Home > What We Forgot to Bury(25)

What We Forgot to Bury(25)
Author: Marin Montgomery

I reach for the dark-green satchel tucked in the back of the glove box. The thought of it makes me cringe in disgust but comforts me at the same time. As much as I hate having to carry a weapon, it provides a sense of security.

Tonight, feeling vulnerable, I bring it inside the house. I settle the green satchel in the nightstand next to me for safekeeping.

The worst part of Noah’s work schedule is sleeping alone, the fear of being harmed oppressive when the daytime phases out and the darkness replaces it.
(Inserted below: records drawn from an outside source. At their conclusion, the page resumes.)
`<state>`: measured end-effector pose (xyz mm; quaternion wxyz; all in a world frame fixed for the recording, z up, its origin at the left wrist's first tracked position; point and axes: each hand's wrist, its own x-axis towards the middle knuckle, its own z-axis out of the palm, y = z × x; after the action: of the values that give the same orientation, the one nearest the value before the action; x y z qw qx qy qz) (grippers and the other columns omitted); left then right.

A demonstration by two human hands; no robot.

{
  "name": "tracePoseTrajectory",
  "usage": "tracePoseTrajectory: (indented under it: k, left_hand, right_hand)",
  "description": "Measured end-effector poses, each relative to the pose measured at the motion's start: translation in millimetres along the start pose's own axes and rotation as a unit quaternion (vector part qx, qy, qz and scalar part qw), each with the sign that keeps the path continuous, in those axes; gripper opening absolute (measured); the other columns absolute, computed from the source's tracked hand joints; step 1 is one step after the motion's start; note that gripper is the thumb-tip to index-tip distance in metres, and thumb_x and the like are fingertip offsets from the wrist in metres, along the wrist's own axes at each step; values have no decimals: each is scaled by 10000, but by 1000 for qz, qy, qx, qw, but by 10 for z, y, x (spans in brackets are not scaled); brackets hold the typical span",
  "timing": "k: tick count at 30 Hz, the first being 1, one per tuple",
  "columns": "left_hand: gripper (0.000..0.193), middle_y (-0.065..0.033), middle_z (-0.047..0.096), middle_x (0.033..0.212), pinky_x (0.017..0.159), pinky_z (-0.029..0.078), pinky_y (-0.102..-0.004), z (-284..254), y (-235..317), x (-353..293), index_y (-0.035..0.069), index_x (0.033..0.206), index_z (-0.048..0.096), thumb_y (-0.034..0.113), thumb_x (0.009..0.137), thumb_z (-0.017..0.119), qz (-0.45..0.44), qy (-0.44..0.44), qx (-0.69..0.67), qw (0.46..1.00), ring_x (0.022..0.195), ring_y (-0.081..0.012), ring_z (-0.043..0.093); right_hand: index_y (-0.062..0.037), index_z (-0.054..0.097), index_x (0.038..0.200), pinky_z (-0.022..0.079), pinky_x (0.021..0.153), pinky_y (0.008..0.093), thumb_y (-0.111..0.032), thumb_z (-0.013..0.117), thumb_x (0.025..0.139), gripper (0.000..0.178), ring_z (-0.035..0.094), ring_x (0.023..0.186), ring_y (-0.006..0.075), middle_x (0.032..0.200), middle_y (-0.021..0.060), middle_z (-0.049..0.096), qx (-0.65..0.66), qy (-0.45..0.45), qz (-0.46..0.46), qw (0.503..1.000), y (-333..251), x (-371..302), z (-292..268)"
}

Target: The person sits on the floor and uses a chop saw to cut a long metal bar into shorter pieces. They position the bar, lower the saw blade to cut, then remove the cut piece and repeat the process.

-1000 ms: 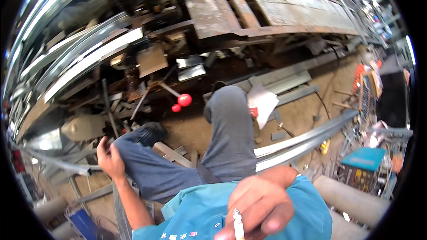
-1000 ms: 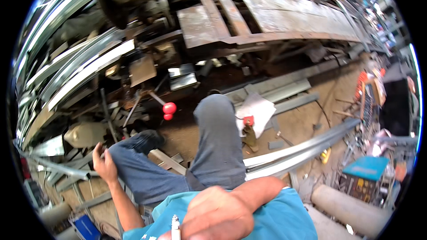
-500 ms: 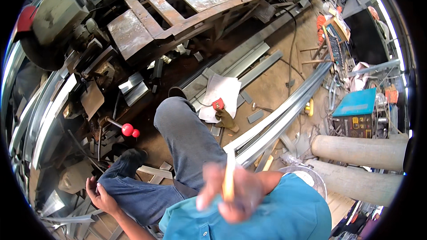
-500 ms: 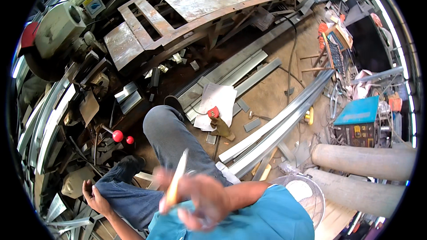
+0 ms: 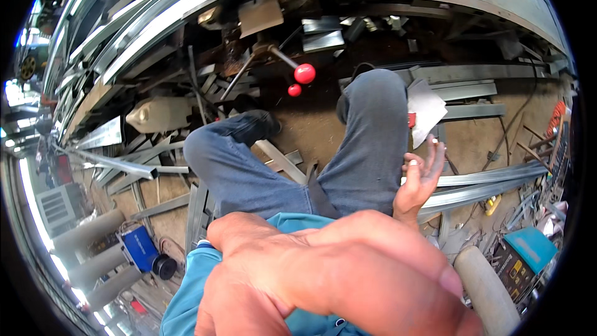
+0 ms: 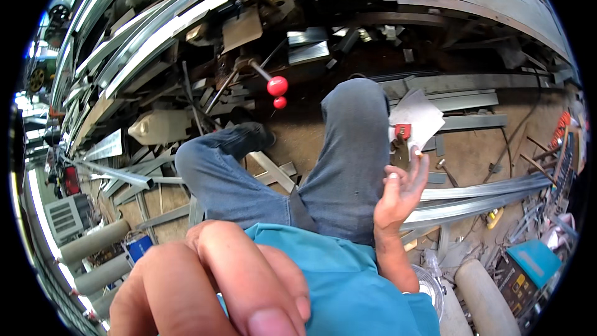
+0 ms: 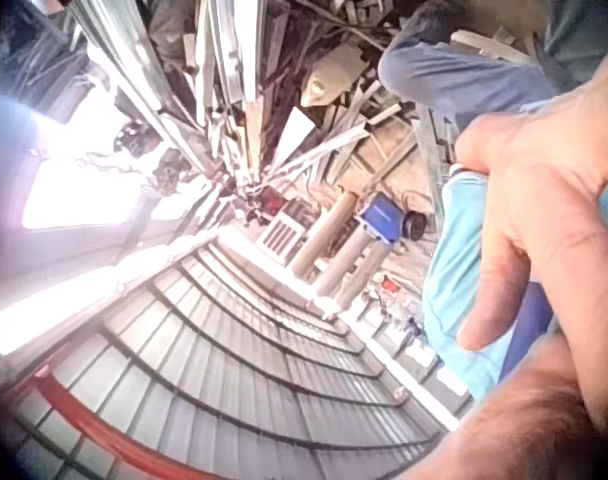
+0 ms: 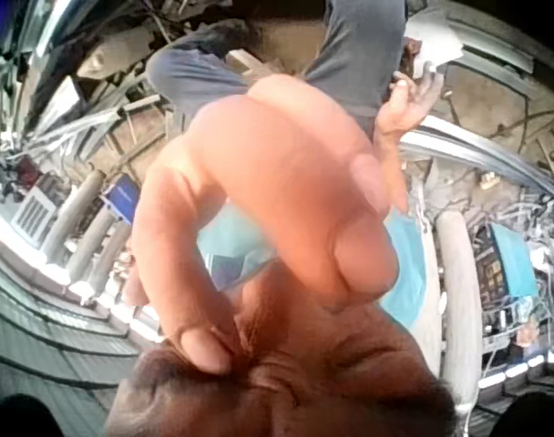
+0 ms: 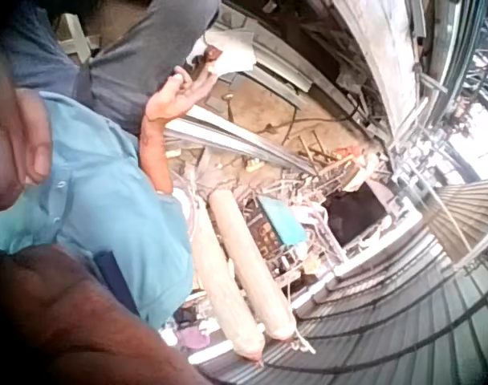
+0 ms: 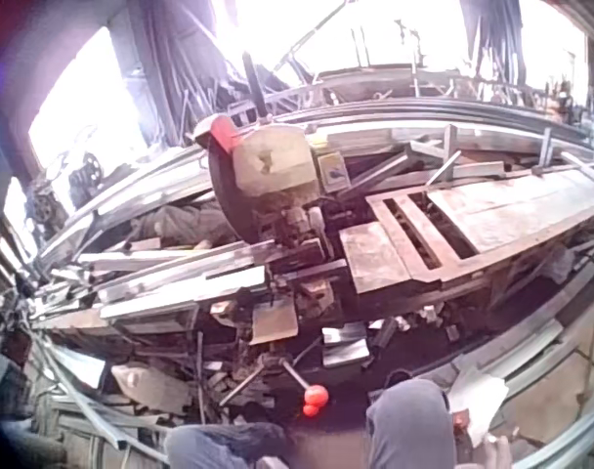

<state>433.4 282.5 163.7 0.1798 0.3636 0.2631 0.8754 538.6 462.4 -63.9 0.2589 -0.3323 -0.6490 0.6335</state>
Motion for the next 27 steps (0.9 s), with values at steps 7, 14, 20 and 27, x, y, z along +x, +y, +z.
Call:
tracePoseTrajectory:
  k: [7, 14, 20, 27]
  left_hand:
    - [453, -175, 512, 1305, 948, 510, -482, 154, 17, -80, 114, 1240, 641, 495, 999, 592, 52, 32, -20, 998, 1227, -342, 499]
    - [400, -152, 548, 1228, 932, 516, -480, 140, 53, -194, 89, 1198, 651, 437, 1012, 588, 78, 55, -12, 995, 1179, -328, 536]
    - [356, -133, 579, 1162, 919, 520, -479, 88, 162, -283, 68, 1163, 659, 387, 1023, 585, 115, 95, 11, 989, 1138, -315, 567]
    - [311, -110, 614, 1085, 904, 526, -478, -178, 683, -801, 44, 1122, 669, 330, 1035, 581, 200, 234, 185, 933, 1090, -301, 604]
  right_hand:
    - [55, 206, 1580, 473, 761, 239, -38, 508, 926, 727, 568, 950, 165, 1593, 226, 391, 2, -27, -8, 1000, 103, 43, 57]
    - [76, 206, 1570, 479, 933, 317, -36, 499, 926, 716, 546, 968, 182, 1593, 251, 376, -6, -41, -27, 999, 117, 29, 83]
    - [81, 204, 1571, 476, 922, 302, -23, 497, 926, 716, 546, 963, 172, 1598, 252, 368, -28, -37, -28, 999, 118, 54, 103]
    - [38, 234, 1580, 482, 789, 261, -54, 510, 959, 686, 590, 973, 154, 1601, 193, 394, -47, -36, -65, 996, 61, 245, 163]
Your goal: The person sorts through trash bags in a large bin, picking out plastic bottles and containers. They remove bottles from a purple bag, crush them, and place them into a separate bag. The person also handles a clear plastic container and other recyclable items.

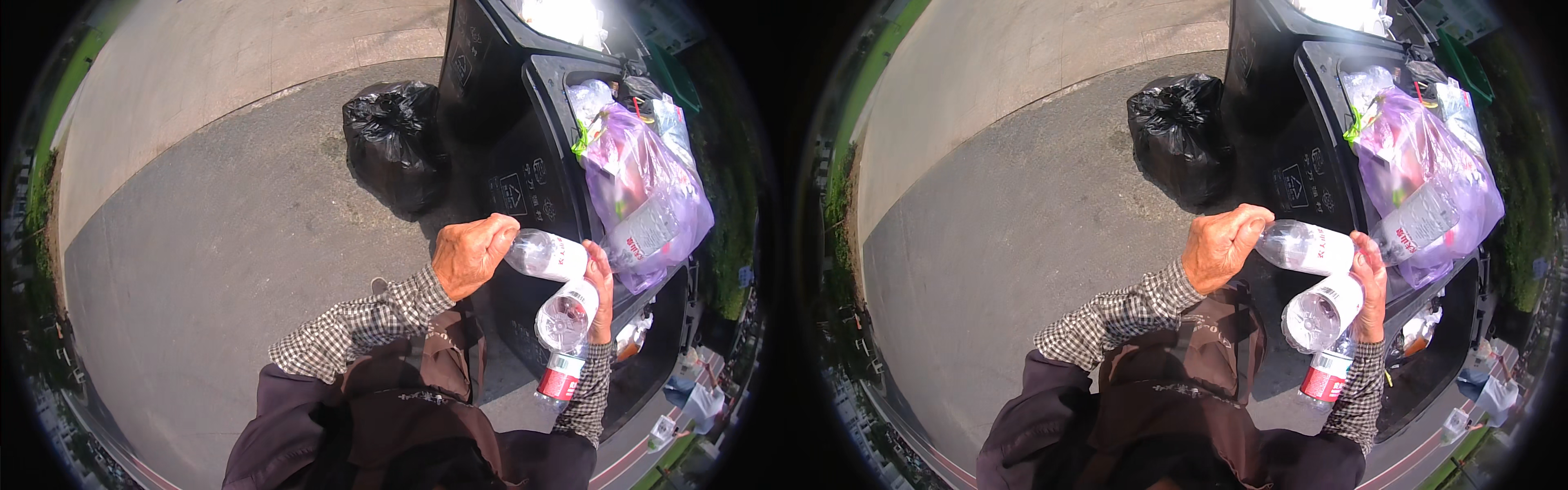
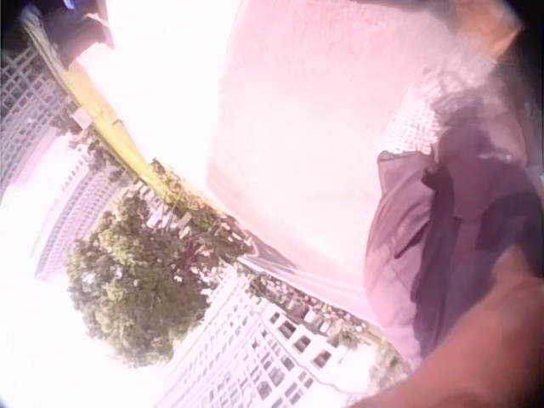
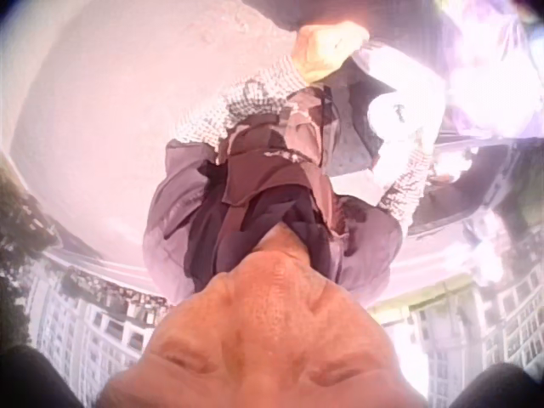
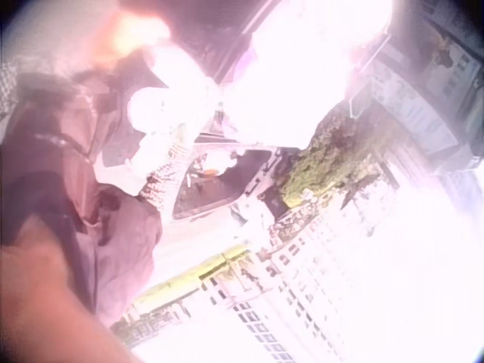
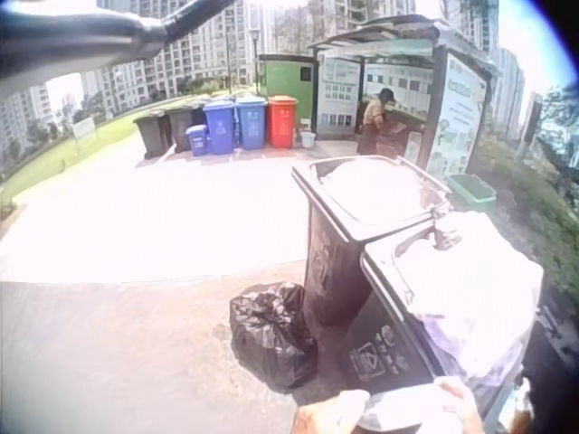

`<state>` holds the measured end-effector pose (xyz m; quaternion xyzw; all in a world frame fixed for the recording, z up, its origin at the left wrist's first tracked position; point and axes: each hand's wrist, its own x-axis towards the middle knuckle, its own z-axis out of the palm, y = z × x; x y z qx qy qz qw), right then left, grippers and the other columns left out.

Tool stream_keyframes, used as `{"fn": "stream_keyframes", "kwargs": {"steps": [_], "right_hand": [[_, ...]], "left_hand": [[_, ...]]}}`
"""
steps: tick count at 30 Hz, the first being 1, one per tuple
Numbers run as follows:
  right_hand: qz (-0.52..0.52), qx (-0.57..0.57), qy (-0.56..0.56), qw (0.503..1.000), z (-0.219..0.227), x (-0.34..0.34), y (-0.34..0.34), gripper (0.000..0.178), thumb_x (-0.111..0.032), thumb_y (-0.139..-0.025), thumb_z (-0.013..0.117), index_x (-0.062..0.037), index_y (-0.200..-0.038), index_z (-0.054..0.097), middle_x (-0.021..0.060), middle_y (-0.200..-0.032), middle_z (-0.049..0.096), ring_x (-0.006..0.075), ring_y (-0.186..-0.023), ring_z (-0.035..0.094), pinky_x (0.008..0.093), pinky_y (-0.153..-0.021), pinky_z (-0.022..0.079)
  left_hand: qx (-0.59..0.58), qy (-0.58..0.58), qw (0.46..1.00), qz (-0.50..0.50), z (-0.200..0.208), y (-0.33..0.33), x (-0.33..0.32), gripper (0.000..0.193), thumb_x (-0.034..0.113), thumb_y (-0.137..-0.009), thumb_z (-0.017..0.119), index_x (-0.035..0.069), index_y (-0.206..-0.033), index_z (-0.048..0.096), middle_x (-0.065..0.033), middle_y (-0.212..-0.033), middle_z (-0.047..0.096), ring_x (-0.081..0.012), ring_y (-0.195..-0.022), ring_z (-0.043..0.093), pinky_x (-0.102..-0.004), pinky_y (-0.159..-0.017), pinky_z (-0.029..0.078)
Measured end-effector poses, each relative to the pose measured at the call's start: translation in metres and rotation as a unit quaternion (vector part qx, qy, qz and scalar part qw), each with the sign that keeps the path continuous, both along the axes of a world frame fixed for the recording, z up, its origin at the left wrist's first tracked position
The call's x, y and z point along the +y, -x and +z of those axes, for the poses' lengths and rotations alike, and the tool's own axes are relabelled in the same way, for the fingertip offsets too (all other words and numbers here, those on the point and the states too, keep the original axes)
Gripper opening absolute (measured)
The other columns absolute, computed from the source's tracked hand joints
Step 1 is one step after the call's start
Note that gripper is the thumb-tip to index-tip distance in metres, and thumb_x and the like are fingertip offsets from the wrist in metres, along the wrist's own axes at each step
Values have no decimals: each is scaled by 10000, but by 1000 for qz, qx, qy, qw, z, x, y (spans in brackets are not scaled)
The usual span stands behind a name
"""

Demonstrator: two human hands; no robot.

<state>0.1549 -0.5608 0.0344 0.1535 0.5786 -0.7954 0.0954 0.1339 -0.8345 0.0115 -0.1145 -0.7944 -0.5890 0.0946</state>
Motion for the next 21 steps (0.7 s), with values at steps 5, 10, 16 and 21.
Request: {"fn": "stream_keyframes", "kwargs": {"steps": [5, 10, 16, 21], "right_hand": [[54, -123, 272, 953, -69, -83, 32, 363, -170, -1045, 610, 9, -1358, 567, 136, -1185, 692, 194, -984, 722, 266, -778, 621], [53, -158, 357, 919, -101, -174, 103, 305, -133, -1033, 635, 7, -1298, 580, 121, -1087, 704, 186, -908, 733, 274, -727, 640], [46, -187, 344, 919, -128, -294, 235, 307, -154, -1017, 670, 0, -1271, 597, 118, -1146, 701, 198, -1024, 729, 338, -863, 636], [83, -207, 292, 930, -157, -382, 336, 303, -144, -1023, 653, -19, -1296, 614, 98, -1149, 709, 179, -1008, 731, 311, -830, 638]], "left_hand": [[122, 129, 984, -24, -3, 44, -104, 188, 115, -905, 703, 33, -1075, 703, -101, -832, 721, -265, -691, 715, -367, -615, 570], [138, 190, 969, -79, -15, 121, -191, 208, 128, -900, 721, 34, -1085, 705, -89, -800, 688, -254, -680, 694, -367, -612, 556], [-36, 150, 988, -27, -32, 220, -298, 268, 165, -922, 746, 27, -1143, 684, -140, -979, 716, -318, -841, 720, -369, -722, 571], [-152, 81, 985, 5, -36, 288, -394, 296, 131, -947, 713, 31, -1223, 670, -125, -1057, 725, -220, -876, 710, -320, -732, 559]]}}
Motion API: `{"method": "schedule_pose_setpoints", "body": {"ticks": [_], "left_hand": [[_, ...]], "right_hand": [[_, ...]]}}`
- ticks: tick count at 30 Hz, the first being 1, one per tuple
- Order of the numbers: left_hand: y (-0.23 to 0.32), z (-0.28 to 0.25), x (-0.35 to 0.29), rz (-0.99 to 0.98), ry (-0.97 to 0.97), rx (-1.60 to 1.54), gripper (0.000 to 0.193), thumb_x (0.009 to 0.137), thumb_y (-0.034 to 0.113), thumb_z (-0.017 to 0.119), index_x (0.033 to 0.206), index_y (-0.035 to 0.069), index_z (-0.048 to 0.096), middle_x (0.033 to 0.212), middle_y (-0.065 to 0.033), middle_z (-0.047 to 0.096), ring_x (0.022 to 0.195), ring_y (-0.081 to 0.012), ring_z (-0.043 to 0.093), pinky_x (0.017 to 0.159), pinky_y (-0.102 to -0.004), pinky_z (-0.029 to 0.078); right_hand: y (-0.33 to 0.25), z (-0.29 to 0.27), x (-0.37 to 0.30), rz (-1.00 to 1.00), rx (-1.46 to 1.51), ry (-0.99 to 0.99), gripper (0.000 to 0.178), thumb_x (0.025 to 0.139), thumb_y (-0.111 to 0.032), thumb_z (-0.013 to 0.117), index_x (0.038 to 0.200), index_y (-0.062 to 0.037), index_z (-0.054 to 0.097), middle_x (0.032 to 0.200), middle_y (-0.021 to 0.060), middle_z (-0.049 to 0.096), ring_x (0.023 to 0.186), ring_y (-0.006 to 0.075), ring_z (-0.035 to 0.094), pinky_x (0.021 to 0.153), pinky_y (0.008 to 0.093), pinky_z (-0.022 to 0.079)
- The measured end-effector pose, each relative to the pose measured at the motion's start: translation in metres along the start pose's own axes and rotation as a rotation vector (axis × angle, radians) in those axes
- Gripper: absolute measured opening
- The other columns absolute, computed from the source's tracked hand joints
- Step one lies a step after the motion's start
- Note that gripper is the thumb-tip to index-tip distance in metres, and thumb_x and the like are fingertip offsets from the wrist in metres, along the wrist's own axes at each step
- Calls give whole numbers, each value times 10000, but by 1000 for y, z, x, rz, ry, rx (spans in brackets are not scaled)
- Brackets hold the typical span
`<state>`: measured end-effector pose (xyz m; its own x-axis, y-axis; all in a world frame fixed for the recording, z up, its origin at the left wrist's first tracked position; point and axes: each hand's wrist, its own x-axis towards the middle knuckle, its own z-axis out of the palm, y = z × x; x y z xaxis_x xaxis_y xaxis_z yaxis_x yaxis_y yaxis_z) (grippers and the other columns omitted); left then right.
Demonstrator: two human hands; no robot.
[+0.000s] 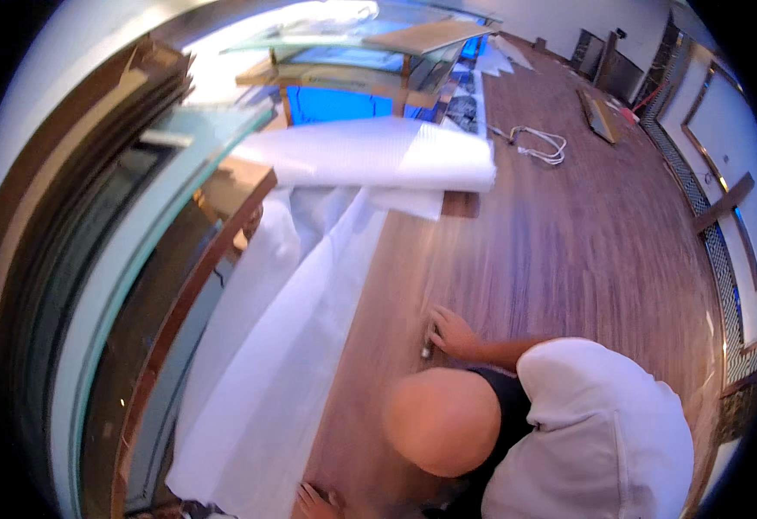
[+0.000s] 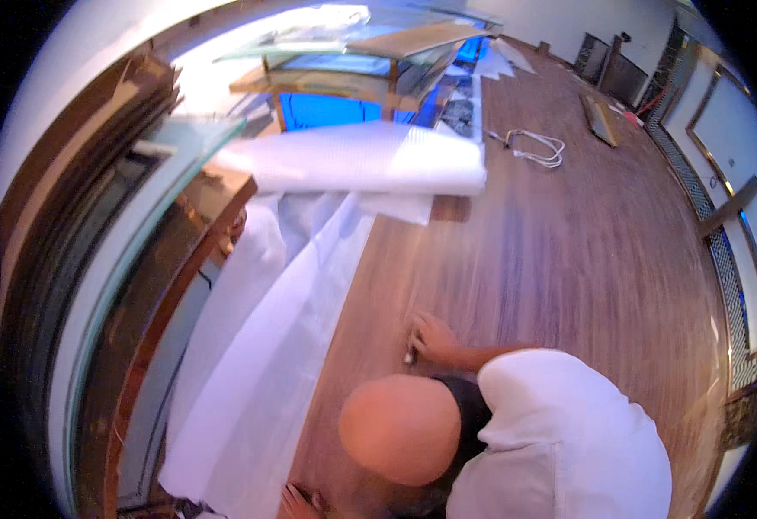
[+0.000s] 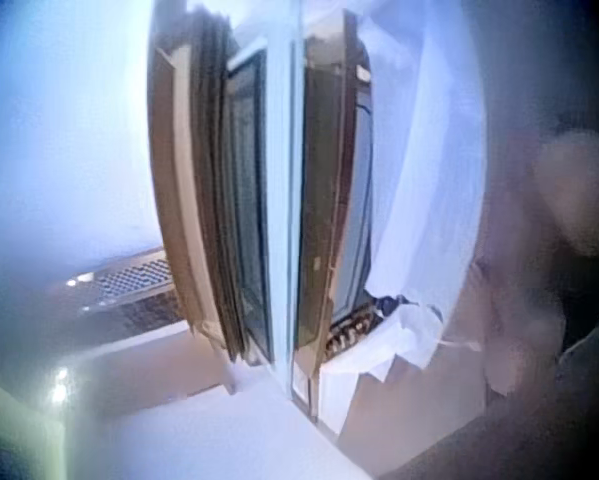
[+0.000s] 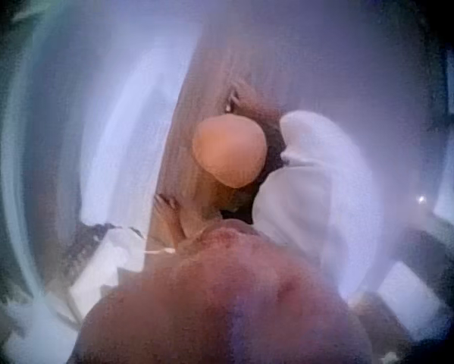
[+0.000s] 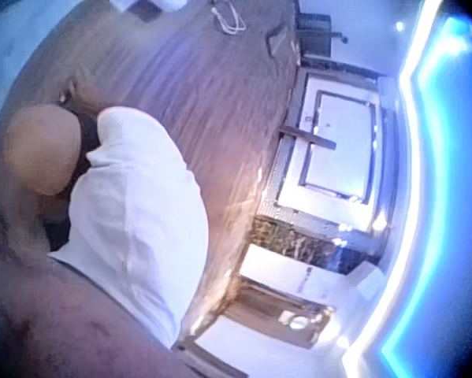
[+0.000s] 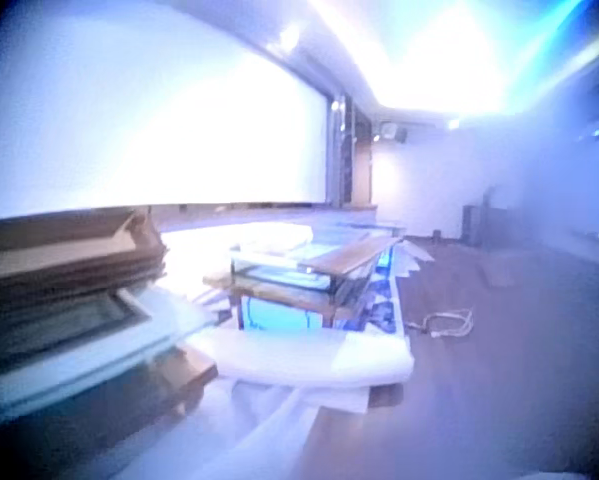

As I rest my hands on my belly, the fear becomes magnified, since the thought of protecting another human life is becoming undeniable. I’m filled with a combination of excitement and nerves, wondering when and how I should tell Noah about the baby.

I try to conjure up sleep but I can’t.

Should I get a test and surprise him with the results or take it when he’s present?

Do I need to do something cutesy like I see on Instagram, where people make elaborate announcements with props and clever hashtags?

When I start to toss and turn, I give up and sit cross-legged in bed with my laptop, amassing ideas from Pinterest.

But something else is bothering me . . .

Or someone else, I should say.

Elle. A.k.a. Elizabeth Laughlin.

As much as I’d like to think she’s just a teenager who came to me by accident, a nagging feeling has settled in the pit of my stomach, making sleep impossible.

Who is this strange girl who seems invested in my past, present, and future?

My mind clicks through the timeline of Elle like a photographer taking pictures, each frame from a different angle, a unique perspective. It makes me uneasy to think Elle has become fascinated with the development I live in, for no good reason that I can determine, save for the fact that she seems to run from her own upbringing. She likes the lake and the neighbors, sure, but there are many other areas that provide nature and solitude that don’t take a long bus ride to get there.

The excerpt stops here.